Gold, silver and their mining stocks enjoyed a strong rally today. Spot gold gained $11.50 or 1.82% to $644.9. The HUI index ended at the high of the day, 329.82, a gain of 4.69% on the day. The stocks were much stronger than the bullion, which is a sign of bull market action. The gold bull has done its utmost to throw off as many riders as possible. Although I foresaw some turbulence in Crossing the line, the depth of the correction (to HUI = 306) took me by surprise. Granted we are not out of the woods yet until we successfully assail the 340 level, things are definitely looking up. Since I'm Back on board the PM train on Jan. 13, I plan to enjoy the ride for quite a while longer.
There was a very interesting development yesterday, in case you missed it.
Blanchard and Company has learned that the International Monetary Fund has adopted a landmark accounting change to the way Central Banks account for their gold loans, giving this sector of the commodities market more transparency than it has ever had, the precious metals market leader announced today ... the newly adopted accounting change means that Central Banks will no longer include the amount of gold they have loaned and sold into the market as part of their reserve total assets.
The full press release can be found here.

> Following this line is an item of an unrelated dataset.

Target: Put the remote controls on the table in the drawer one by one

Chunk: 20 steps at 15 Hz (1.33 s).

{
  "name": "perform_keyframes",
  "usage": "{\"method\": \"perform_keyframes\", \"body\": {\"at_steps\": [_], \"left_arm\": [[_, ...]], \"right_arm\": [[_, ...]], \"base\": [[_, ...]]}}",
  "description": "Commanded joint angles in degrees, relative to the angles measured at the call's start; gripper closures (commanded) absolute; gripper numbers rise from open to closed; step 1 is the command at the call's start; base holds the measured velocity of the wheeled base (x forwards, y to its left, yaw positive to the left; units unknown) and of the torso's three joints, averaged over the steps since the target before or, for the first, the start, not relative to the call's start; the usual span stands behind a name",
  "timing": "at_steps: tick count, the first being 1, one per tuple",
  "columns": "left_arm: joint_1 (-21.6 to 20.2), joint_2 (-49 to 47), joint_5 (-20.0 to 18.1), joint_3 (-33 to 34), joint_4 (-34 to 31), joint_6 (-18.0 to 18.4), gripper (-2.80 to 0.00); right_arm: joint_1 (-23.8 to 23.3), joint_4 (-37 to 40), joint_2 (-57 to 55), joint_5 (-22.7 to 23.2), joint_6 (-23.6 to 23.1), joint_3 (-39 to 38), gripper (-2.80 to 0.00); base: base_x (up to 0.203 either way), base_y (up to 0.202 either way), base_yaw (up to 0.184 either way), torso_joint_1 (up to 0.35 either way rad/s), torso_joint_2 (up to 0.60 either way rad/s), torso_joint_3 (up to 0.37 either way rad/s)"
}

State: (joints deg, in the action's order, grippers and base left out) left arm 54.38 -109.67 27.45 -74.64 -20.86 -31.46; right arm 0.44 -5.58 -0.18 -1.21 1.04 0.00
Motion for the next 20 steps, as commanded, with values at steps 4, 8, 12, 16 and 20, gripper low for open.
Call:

The Gold Anti-Trust Action Committee (GATA) has long maintained that central banks have "leased" out much of their gold to short sellers; however, this information has been masked from the public because the central banks have been keeping leased gold and gold in the vault as a single line item. I don't know how many or how soon the central banks will adopt this new disclosure rule. But if they do and GATA turns out to be right, it will be unbelievably positive for gold prices.